- [Problem details] Take the material below and restate it word for word, stopping after the line in which "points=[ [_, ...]" occurs.

- [Given data]
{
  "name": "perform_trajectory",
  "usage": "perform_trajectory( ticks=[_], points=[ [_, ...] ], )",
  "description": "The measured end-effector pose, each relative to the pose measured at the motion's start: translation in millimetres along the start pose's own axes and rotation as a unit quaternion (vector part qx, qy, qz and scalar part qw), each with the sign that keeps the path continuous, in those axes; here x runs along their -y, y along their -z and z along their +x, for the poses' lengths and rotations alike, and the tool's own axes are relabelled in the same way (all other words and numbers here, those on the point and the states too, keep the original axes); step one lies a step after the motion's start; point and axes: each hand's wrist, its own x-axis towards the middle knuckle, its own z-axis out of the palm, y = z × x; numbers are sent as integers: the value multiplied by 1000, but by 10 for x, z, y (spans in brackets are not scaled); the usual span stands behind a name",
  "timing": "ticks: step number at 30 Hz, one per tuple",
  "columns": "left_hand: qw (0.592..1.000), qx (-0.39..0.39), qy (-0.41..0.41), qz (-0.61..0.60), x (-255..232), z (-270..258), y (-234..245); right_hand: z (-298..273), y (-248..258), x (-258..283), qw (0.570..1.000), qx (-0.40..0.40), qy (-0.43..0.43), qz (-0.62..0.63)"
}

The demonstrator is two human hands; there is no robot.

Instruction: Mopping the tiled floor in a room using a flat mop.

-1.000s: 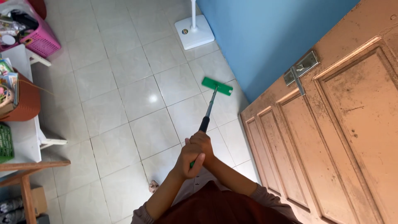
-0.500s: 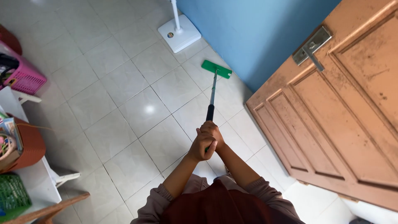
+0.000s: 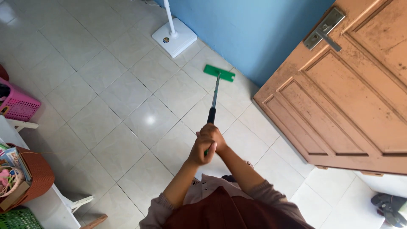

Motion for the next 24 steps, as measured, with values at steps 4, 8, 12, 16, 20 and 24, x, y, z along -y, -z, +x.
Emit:
perform_trajectory(
  ticks=[4, 8, 12, 16, 20, 24],
  points=[
    [1000, -1, 16, -5, -42, -271, 89, -182, -227, 101, 999, 40, -9, -21],
    [999, 17, -24, -14, -581, -364, 343, -221, -280, 655, 998, 29, -49, -12],
    [996, 22, -65, -53, -707, -369, 474, -197, -384, 855, 995, -31, -88, 26],
    [999, -3, -33, -34, -137, -486, 529, -24, -574, 489, 999, -34, -40, -13],
    [999, -10, 49, -8, 106, -595, 615, 44, -736, 406, 998, 37, -46, -38],
    [999, -1, 26, -29, -376, -480, 844, 192, -647, 841, 997, 27, -63, -38]
  ],
)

- [Your response]
{
  "name": "perform_trajectory",
  "usage": "perform_trajectory( ticks=[_], points=[ [_, ...] ], )",

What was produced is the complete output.